Your objective:
Please output the records below word for word and omit the pictures.

Records shown:
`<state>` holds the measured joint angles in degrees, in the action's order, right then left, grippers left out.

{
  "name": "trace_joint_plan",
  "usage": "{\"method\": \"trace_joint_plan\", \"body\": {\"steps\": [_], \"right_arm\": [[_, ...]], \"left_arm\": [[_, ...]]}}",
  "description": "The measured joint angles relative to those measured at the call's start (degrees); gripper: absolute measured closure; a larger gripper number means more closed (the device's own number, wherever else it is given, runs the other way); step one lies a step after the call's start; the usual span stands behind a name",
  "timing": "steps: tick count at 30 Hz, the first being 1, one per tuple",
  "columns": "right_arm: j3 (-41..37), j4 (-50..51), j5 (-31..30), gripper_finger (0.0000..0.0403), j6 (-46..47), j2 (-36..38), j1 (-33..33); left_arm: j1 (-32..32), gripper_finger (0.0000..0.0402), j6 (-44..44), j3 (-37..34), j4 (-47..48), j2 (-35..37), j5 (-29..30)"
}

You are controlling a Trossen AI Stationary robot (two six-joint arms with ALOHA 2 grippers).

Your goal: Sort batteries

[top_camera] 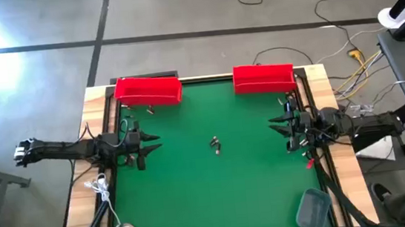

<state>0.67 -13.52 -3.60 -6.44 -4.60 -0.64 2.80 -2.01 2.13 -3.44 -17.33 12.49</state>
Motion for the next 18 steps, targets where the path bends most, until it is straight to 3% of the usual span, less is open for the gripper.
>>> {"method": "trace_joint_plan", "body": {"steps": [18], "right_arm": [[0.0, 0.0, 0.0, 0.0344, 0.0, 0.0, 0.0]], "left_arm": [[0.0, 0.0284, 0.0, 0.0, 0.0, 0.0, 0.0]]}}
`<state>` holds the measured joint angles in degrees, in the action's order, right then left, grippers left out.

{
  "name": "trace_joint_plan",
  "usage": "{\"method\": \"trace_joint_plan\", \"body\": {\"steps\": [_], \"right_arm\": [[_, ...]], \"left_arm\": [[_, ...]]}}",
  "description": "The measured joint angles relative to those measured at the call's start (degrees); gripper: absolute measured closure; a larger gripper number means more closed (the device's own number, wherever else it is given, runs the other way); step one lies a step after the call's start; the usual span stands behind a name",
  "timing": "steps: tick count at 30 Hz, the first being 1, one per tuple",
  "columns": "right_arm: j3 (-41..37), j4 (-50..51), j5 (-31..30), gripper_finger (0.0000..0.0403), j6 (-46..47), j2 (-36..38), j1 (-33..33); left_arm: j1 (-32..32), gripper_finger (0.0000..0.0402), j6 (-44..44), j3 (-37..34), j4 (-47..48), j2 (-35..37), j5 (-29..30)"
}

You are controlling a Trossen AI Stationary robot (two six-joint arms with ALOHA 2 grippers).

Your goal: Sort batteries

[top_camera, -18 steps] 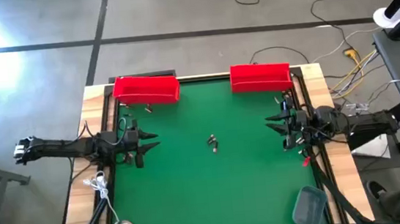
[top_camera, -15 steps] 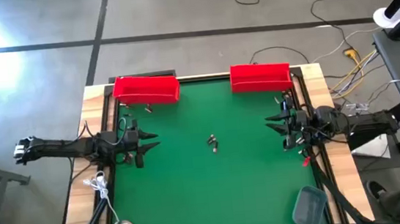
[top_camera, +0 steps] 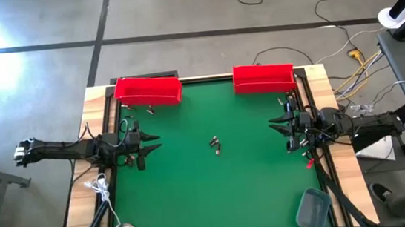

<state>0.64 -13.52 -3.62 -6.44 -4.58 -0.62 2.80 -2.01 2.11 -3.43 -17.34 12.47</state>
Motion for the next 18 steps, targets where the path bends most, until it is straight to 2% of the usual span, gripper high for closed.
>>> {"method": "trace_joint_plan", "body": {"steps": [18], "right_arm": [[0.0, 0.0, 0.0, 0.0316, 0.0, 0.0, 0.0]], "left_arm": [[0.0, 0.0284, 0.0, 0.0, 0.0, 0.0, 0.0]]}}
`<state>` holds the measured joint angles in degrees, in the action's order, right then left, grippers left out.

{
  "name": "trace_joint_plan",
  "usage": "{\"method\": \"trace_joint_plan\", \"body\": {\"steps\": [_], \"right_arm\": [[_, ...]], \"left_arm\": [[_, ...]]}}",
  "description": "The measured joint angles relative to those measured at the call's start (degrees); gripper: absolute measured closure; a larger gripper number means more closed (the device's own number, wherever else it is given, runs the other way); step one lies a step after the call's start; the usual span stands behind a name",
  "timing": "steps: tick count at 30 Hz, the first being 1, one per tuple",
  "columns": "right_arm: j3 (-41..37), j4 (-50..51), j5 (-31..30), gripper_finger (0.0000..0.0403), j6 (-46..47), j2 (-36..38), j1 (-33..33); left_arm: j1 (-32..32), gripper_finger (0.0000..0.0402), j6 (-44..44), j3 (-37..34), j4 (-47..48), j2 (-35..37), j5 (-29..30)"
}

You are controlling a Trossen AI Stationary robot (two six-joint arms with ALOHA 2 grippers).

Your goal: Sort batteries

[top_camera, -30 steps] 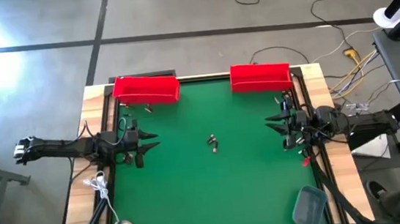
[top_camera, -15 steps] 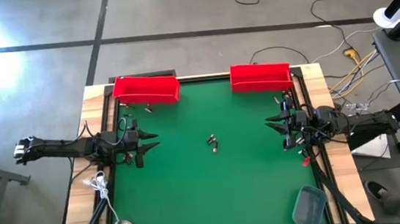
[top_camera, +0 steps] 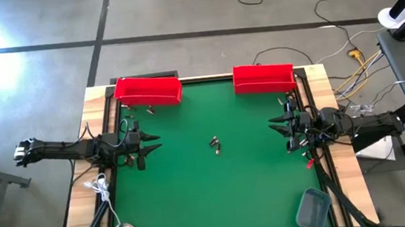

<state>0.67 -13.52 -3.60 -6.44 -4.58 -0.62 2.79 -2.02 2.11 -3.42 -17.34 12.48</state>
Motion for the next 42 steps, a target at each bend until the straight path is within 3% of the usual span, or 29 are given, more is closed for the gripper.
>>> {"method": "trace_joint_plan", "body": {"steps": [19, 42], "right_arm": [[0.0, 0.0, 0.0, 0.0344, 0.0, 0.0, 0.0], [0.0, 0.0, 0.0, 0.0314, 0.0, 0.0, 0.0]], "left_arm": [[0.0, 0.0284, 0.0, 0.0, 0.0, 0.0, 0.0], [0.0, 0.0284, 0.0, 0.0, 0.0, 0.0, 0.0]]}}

Exercise answer:
`<state>` holds the measured joint angles in degrees, in the action's order, right then left, grippers left out.

{
  "name": "trace_joint_plan",
  "usage": "{\"method\": \"trace_joint_plan\", \"body\": {\"steps\": [_], \"right_arm\": [[_, ...]], \"left_arm\": [[_, ...]]}}",
  "description": "The measured joint angles relative to those measured at the call's start (degrees); gripper: absolute measured closure; a larger gripper number means more closed (the device's own number, wherever else it is given, runs the other way); step one lies a step after the call's start; the usual span stands behind a name",
  "timing": "steps: tick count at 30 Hz, the first being 1, one per tuple",
  "columns": "right_arm: j3 (-41..37), j4 (-50..51), j5 (-31..30), gripper_finger (0.0000..0.0403), j6 (-46..47), j2 (-36..38), j1 (-33..33); left_arm: j1 (-32..32), gripper_finger (0.0000..0.0402), j6 (-44..44), j3 (-37..34), j4 (-47..48), j2 (-35..37), j5 (-29..30)"
}

You are controlling a Trossen AI Stationary robot (two six-joint arms with ALOHA 2 grippers).

Your goal: Sort batteries

[top_camera] 

<state>0.67 -13.52 -3.60 -6.44 -4.60 -0.64 2.80 -2.01 2.13 -3.44 -17.33 12.49</state>
Motion for the next 18 steps, targets where the path bends most, until it is straight to 3% of the usual span, less is open for the gripper.
>>> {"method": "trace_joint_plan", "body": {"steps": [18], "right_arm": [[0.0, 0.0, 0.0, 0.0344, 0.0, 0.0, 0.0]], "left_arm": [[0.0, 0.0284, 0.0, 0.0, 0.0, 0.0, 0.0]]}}
`<state>` holds the measured joint angles in degrees, in the action's order, right then left, grippers left out.

{
  "name": "trace_joint_plan",
  "usage": "{\"method\": \"trace_joint_plan\", \"body\": {\"steps\": [_], \"right_arm\": [[_, ...]], \"left_arm\": [[_, ...]]}}",
  "description": "The measured joint angles relative to those measured at the call's start (degrees); gripper: absolute measured closure; a larger gripper number means more closed (the device's own number, wherever else it is given, runs the other way); step one lies a step after the call's start; the usual span stands behind a name",
  "timing": "steps: tick count at 30 Hz, the first being 1, one per tuple",
  "columns": "right_arm: j3 (-41..37), j4 (-50..51), j5 (-31..30), gripper_finger (0.0000..0.0403), j6 (-46..47), j2 (-36..38), j1 (-33..33); left_arm: j1 (-32..32), gripper_finger (0.0000..0.0402), j6 (-44..44), j3 (-37..34), j4 (-47..48), j2 (-35..37), j5 (-29..30)"
}

You are controlling a Trossen AI Stationary robot (two six-joint arms with ALOHA 2 grippers).

Your goal: Sort batteries

[top_camera, -18 steps] 
[top_camera, -15 steps] 
[top_camera, +0 steps] 

<state>0.64 -13.52 -3.62 -6.44 -4.58 -0.62 2.80 -2.01 2.11 -3.43 -17.34 12.47</state>
Motion for the next 18 steps, targets where the path bends most, until it is straight to 2% of the usual span, gripper high for closed.
>>> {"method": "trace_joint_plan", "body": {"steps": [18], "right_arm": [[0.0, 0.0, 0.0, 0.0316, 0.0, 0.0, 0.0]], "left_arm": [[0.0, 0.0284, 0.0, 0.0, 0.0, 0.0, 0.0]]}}
`<state>` holds the measured joint angles in degrees, in the action's order, right then left, grippers left out.

{
  "name": "trace_joint_plan",
  "usage": "{\"method\": \"trace_joint_plan\", \"body\": {\"steps\": [_], \"right_arm\": [[_, ...]], \"left_arm\": [[_, ...]]}}",
  "description": "The measured joint angles relative to those measured at the call's start (degrees); gripper: absolute measured closure; a larger gripper number means more closed (the device's own number, wherever else it is given, runs the other way); step one lies a step after the call's start; the usual span stands behind a name",
  "timing": "steps: tick count at 30 Hz, the first being 1, one per tuple",
  "columns": "right_arm: j3 (-41..37), j4 (-50..51), j5 (-31..30), gripper_finger (0.0000..0.0403), j6 (-46..47), j2 (-36..38), j1 (-33..33); left_arm: j1 (-32..32), gripper_finger (0.0000..0.0402), j6 (-44..44), j3 (-37..34), j4 (-47..48), j2 (-35..37), j5 (-29..30)"
}

You are controlling a Trossen AI Stationary robot (two six-joint arms with ALOHA 2 grippers).

Your goal: Sort batteries

[top_camera, -30 steps] 
[top_camera, -15 steps] 
[top_camera, +0 steps] 

<state>0.67 -13.52 -3.60 -6.44 -4.58 -0.62 2.79 -2.02 2.11 -3.42 -17.34 12.48</state>
Motion for the next 42 steps, a target at each bend until the straight path is within 3% of the usual span, or 29 are given, more is closed for the gripper.
>>> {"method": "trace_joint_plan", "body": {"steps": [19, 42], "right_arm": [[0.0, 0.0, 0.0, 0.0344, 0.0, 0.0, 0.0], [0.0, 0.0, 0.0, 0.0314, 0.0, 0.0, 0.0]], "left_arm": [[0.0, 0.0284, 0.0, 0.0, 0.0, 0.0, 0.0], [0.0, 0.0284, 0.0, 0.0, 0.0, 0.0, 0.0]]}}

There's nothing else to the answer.